Few studies from Indigenous settings have explored cost-effectiveness of community based interventions that target social and behavioural determinants of health. One study highlighted health gains associated with a community-based intervention to reduce diabetes and cardiovascular disease in a remote region of Western Australia [84]. Another Australian report suggested that price discounts to encourage healthy eating in remote Indigenous communities were in fact associated with poorer population health; instead, more holistic, culturally appropriate strategies were encouraged [85]. More generally, economic evaluations of health interventions in Indigenous settings have underscored the importance of leveraging local capacity and advocating community ownership [86]. These are also essential elements of TB prevention and care in non-Indigenous settings.

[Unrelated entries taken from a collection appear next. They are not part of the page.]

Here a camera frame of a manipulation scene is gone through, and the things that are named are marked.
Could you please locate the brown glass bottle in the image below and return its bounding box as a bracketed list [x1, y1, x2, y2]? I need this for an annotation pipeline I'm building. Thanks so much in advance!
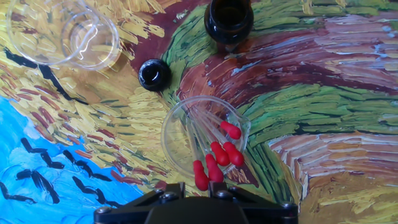
[203, 0, 255, 46]

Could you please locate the painted wheatfield print cloth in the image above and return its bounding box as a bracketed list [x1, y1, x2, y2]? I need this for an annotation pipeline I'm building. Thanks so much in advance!
[0, 0, 398, 224]

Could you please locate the clear beaker with liquid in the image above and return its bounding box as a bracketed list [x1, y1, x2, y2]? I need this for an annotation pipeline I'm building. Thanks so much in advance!
[6, 0, 121, 72]

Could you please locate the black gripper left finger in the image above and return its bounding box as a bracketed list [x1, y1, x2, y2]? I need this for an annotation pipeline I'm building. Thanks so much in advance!
[93, 182, 187, 224]

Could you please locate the black bottle cap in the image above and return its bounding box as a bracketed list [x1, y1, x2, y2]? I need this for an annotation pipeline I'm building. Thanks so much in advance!
[137, 58, 172, 93]

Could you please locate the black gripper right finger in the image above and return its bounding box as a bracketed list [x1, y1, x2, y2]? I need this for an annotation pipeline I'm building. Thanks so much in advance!
[207, 181, 299, 224]

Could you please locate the clear dropper beaker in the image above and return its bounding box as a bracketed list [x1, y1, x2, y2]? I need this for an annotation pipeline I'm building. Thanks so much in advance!
[160, 95, 252, 180]

Economic analyses from non-Indigenous settings have emphasized the importance of addressing social and behavioural determinants of health. One report highlighted the cost-effectiveness of screening and brief interventions for excess alcohol use in European countries [87], while another underlined the cost-effectiveness of repeated tobacco cessation counselling in the United States [88]. Financial protection strategies to mitigate TB’s downstream social impacts have been identified as essential components of person-centred care [89]. Clearly, social and behavioural risk factors for TB will require concerted action if we are to meet key national and global TB reduction targets [2, 41, 90,91,92,93].

The history of TB in Canada’s North is tightly linked to colonization and colonial policies [3, 94, 95]. Hence it is all the more important to prioritize strategies led by Inuit community members, and based in Inuit culture and the land. The launch of the Canadian Tuberculosis Task Force to address TB [95] in Inuit communities has emphasized the significance of local partnerships to ensure such strategies are culturally appropriate, sustainable, and speak to the Inuit experience.

Conclusion

Strategies that reduce commercial tobacco use will likely lead to modest improvement in tuberculosis morbidity and mortality in Canada’s North, and may be reasonably cost-effective. From the TB perspective, strategies to address food insecurity will have less impact at higher cost, although these bring other important health benefits. Similarly, strategies that address excess alcohol use and overcrowding will have a limited impact on TB-related outcomes at current scale. Their benefits will be more substantial with scale up. Strategies that address alcohol use and overcrowding will likely also have meaningful impact beyond TB, including improved mental health and educational attainment. These findings will also be relevant to other Indigenous and non-Indigenous communities and settings, where these risk factors and TB are co-prevalent.